MORE ON STOTT

I’m increasingly grateful to David Brooks for raising the issue of John Stott’s legacy and thought. A must-read is an email I just got from a former assistant of Stott’s. The full email is on the Letters Page. Here’s an extract:

Stott is to global evangelicalism what Cardical Ratzinger is to Opus Dei. His “Issues Facing Christians Today” is the Evangelical catechism. While his positions are relatively nuanced, moderate, and thoughtfully argued in the most exquisite English, at the end of the day, they support the fundamental elements of Evangelicalism used by less elegant ministers to justify division, bigotry, and scapegoating. The absolute uniqueness of Christ’s salvific efficacy, the substitutionary nature of the atonement, the complete and untarnished inspiration of the entire Bible, a quasi-literalist hermeneutic, traditional sexual ethics…John Stott has put his imprimatur on all of these, and his followers have followed suit (among whom are many, if not all, of the key figures in global Anglicanism who have recently used homosexuality as *the* issue on which the hinges the future unity of the church – the Bishop of Sydney and his brother, Michael Nazir-Ali, etc.)
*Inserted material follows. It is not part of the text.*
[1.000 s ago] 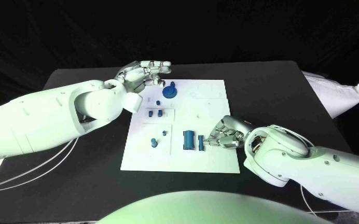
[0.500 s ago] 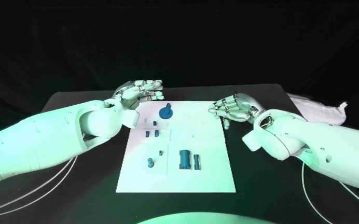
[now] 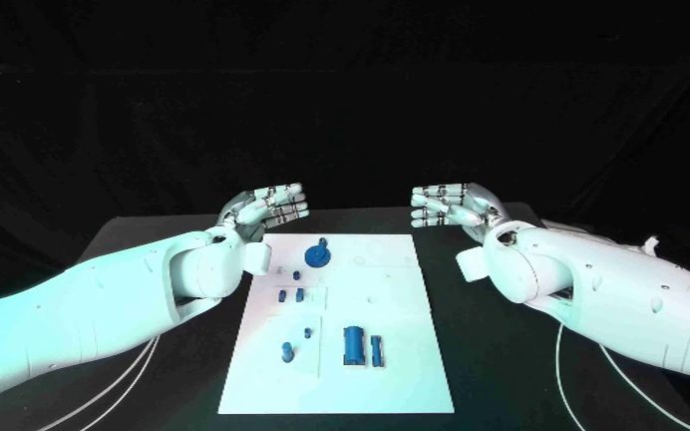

I too find the simple assertion of the literal truth of everything in the entire Bible to be, simply, impossible to understand, let alone believe. The myriad contradictions, myths, metaphors, and stories from ancient times can be understood in many, many ways. But the idea that they are all literally true, or that sexual ethics is the non-negotiable bedrock of Christianity, is impossible to take seriously for very long.

THE VOICE OF THE DEMOCRATS: Here’s a response to Peter Beinart’s bracing essay:

Only one problem with Beinart’s thesis. People like me will not vote for the kind of Democrat he pines for. And people like me are the base of the Democratic party. I would not vote for Joe Lieberman or any Iraq-war supporting Democrat (that includes Hillary, by the way). People like me are the mirror images of the Republican right. We would rather lose than sacrifice our principles. The operative principle here is our opposition to big-foot neoconservatism which views the entire world as America’s playground. You may think we are wrong but understand this: we are the Democratic party (which is why Lieberman sank so quickly). Our model is that of the Goldwaterites. They did not change. They fought and eventually they prevailed. We will prevail too. Iraq is our trump card. And maybe Iran. The continued ascendancy of neoconservatism guarantees the triumph of neoisolationism. As George Mc Govern said, “come home, America.” The day is coming.

Can’t describe the problem more accurately than that, can you?